* Task to complete *
Copy all entries verbatim and keep any pictures out of the copy.

* Material provided *
──────────
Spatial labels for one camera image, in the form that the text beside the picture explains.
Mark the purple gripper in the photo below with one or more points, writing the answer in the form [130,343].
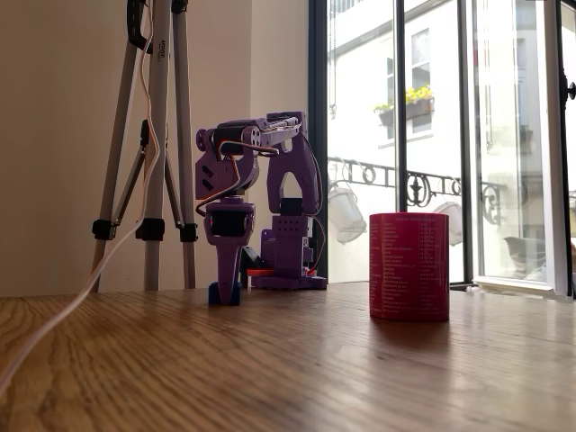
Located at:
[224,223]

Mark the blue toy brick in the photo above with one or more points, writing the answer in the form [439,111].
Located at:
[216,294]

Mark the purple robot arm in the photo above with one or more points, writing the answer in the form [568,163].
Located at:
[292,180]

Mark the red cup with white print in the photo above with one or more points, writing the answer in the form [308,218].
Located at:
[409,267]

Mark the black and orange table clamp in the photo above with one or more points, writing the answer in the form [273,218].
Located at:
[254,267]

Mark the white hanging bucket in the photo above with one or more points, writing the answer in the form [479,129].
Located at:
[452,222]
[346,216]

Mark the black iron balcony railing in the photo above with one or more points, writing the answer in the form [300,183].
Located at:
[423,186]

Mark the window flower box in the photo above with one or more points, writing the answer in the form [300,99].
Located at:
[411,108]

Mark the white open window sash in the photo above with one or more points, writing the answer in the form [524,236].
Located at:
[553,157]

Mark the silver camera tripod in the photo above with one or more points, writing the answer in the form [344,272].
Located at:
[157,135]

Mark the dark window frame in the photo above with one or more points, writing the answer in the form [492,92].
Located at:
[318,135]
──────────
* Task result *
Spatial labels for one camera image, in the form that the text beside the picture explains.
Mark the purple gripper in the photo below with one or more points, writing the answer in the form [130,343].
Located at:
[224,223]

Mark the blue toy brick in the photo above with one or more points, writing the answer in the form [439,111].
Located at:
[216,294]

Mark the purple robot arm in the photo above with one or more points, writing the answer in the form [568,163].
Located at:
[292,180]

Mark the red cup with white print in the photo above with one or more points, writing the answer in the form [308,218].
Located at:
[409,267]

Mark the black and orange table clamp in the photo above with one or more points, writing the answer in the form [273,218].
Located at:
[254,267]

Mark the white hanging bucket in the photo above with one or more points, writing the answer in the form [479,129].
Located at:
[452,222]
[346,216]

Mark the black iron balcony railing in the photo above with one or more points, writing the answer in the form [300,183].
Located at:
[423,186]

Mark the window flower box in the photo above with one or more points, writing the answer in the form [300,99].
Located at:
[411,108]

Mark the white open window sash in the photo above with one or more points, writing the answer in the form [524,236].
Located at:
[553,157]

Mark the silver camera tripod in the photo above with one or more points, writing the answer in the form [344,272].
Located at:
[157,135]

Mark the dark window frame in the photo above with one or more points, writing the answer in the form [492,92].
Located at:
[318,135]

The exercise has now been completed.